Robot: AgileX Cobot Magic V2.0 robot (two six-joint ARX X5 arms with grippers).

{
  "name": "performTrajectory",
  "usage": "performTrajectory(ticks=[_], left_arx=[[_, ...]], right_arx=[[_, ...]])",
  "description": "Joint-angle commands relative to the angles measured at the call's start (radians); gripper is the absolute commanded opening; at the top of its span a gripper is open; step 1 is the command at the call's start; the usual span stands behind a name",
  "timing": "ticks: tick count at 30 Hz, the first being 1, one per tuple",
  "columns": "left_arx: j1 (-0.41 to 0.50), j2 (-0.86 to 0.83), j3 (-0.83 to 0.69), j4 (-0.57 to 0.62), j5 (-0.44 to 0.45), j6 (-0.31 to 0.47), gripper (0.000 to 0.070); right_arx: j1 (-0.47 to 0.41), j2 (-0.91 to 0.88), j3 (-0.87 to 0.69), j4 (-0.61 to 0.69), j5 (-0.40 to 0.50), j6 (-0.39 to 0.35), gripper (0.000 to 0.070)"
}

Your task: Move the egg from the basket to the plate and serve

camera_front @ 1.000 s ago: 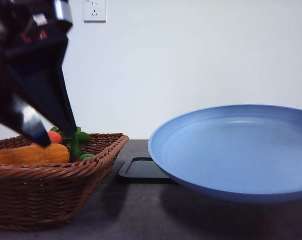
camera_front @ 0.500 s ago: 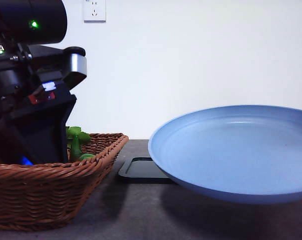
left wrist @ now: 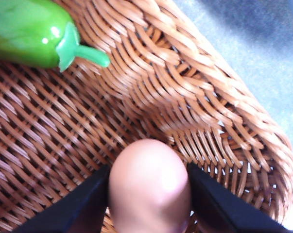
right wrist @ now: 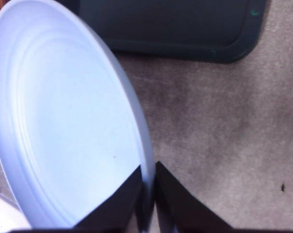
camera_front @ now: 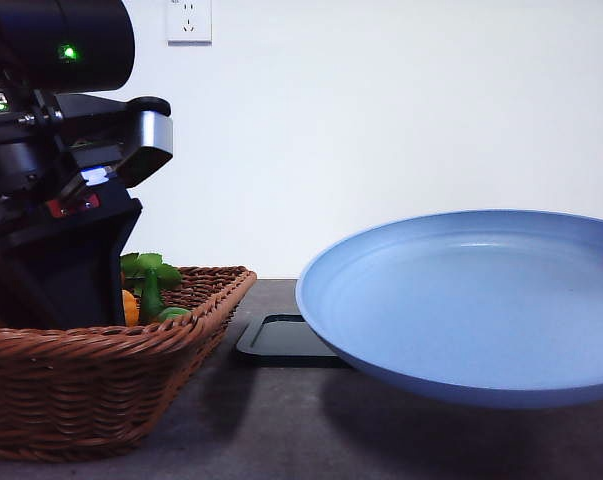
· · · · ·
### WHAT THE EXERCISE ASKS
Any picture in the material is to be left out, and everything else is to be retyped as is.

### TASK RESULT
Robot: AgileX Cobot Magic V2.0 robot (two six-joint ARX X5 arms with grippers).

{
  "name": "performTrajectory",
  "usage": "performTrajectory(ticks=[_], left_arx=[[_, ...]], right_arx=[[_, ...]])",
  "description": "Joint-angle commands relative to the angles measured at the call's start (radians); gripper is the absolute commanded opening; at the top of its span a gripper is open; step 1 is the command at the call's start; the usual span stands behind a name",
  "timing": "ticks: tick count at 30 Hz, the first being 1, one per tuple",
  "columns": "left_arx: j1 (-0.41 to 0.50), j2 (-0.86 to 0.83), j3 (-0.83 to 0.69), j4 (-0.57 to 0.62), j5 (-0.44 to 0.45), j6 (-0.31 to 0.47), gripper (0.000 to 0.070); right_arx: j1 (-0.47 to 0.41), j2 (-0.91 to 0.88), j3 (-0.87 to 0.69), j4 (-0.61 to 0.69), j5 (-0.40 to 0.50), j6 (-0.39 to 0.35), gripper (0.000 to 0.070)"
}

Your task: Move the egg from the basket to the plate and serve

camera_front @ 1.000 s ago: 
camera_front @ 0.500 s ago: 
left wrist @ now: 
right wrist @ now: 
camera_front @ now: 

That was the complete answer.